Task:
Up to and including the line containing "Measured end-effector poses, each", please reproduce the lines of the listing below, starting from the top.
[Opening Dataset excerpt section]
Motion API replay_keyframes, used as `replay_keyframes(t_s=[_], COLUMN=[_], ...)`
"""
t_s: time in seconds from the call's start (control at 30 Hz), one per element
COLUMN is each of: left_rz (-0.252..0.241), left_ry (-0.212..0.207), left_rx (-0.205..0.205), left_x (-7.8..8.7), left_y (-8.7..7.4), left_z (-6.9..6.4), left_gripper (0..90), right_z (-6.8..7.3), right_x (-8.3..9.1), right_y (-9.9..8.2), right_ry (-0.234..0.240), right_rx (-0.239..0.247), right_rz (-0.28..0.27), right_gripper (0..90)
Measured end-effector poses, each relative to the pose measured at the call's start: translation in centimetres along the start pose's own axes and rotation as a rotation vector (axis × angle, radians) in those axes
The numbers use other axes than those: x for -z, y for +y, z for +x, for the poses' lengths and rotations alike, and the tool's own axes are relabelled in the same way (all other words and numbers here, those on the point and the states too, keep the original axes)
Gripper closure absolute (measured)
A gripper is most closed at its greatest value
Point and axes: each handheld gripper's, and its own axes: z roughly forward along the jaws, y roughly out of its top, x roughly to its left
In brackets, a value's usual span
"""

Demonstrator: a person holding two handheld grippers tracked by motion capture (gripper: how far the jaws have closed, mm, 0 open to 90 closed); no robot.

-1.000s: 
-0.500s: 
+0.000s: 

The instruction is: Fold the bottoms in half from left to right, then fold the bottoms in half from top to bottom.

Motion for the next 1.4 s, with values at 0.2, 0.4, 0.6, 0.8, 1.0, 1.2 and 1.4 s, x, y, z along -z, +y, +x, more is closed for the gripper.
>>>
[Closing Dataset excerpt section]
Written reply:
Motion API replay_keyframes, used as `replay_keyframes(t_s=[_], COLUMN=[_], ...)`
"""
t_s: time in seconds from the call's start (control at 30 Hz), one per element
COLUMN is each of: left_rz (-0.252..0.241), left_ry (-0.212..0.207), left_rx (-0.205..0.205), left_x (-7.8..8.7), left_y (-8.7..7.4), left_z (-6.9..6.4), left_gripper (0..90), right_z (-6.8..7.3), right_x (-8.3..9.1), right_y (-9.9..8.2), right_ry (-0.234..0.240), right_rx (-0.239..0.247), right_rz (-0.28..0.27), right_gripper (0..90)
Measured end-effector poses, each relative to the pose measured at the call's start: translation in centimetres along the start pose's own axes and rotation as a rotation vector (axis × angle, radians) in those axes

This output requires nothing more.